↓↓↓

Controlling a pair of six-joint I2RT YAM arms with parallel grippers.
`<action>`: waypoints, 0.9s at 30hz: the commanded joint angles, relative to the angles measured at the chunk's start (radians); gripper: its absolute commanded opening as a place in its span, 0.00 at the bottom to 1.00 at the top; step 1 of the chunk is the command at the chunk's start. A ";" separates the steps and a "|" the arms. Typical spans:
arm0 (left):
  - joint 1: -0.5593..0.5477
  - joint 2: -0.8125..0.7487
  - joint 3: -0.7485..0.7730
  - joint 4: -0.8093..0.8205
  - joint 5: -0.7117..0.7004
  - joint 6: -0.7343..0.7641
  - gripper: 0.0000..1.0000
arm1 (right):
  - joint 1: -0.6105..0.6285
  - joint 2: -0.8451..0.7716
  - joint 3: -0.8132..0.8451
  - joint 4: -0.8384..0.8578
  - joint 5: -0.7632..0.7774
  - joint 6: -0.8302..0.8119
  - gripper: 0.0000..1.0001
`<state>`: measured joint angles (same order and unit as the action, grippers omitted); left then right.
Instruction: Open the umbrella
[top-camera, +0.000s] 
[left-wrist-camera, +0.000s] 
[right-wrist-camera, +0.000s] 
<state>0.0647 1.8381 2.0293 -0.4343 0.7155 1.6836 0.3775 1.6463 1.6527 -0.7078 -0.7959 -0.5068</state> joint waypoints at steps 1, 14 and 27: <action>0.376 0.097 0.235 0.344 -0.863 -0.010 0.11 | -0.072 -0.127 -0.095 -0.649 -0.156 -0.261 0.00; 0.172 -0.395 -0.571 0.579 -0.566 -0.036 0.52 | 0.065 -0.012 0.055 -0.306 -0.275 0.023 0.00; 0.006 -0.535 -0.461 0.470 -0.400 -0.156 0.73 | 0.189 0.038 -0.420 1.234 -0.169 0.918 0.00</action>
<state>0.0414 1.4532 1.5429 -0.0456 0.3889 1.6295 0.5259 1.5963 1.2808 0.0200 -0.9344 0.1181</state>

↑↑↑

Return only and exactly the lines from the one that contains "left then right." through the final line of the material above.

# [Response to the exercise]
`<state>`: measured joint angles (same order and unit as the action, grippers omitted); left then right.
Instruction: Open the umbrella
[top-camera, +0.000s] 
[left-wrist-camera, +0.000s] 
[right-wrist-camera, +0.000s] 
<state>0.0647 1.8381 2.0293 -0.4343 0.7155 1.6836 0.3775 1.6463 1.6527 -0.7078 -0.7959 -0.5068</state> joint waypoints at steps 1, 14 and 27: <action>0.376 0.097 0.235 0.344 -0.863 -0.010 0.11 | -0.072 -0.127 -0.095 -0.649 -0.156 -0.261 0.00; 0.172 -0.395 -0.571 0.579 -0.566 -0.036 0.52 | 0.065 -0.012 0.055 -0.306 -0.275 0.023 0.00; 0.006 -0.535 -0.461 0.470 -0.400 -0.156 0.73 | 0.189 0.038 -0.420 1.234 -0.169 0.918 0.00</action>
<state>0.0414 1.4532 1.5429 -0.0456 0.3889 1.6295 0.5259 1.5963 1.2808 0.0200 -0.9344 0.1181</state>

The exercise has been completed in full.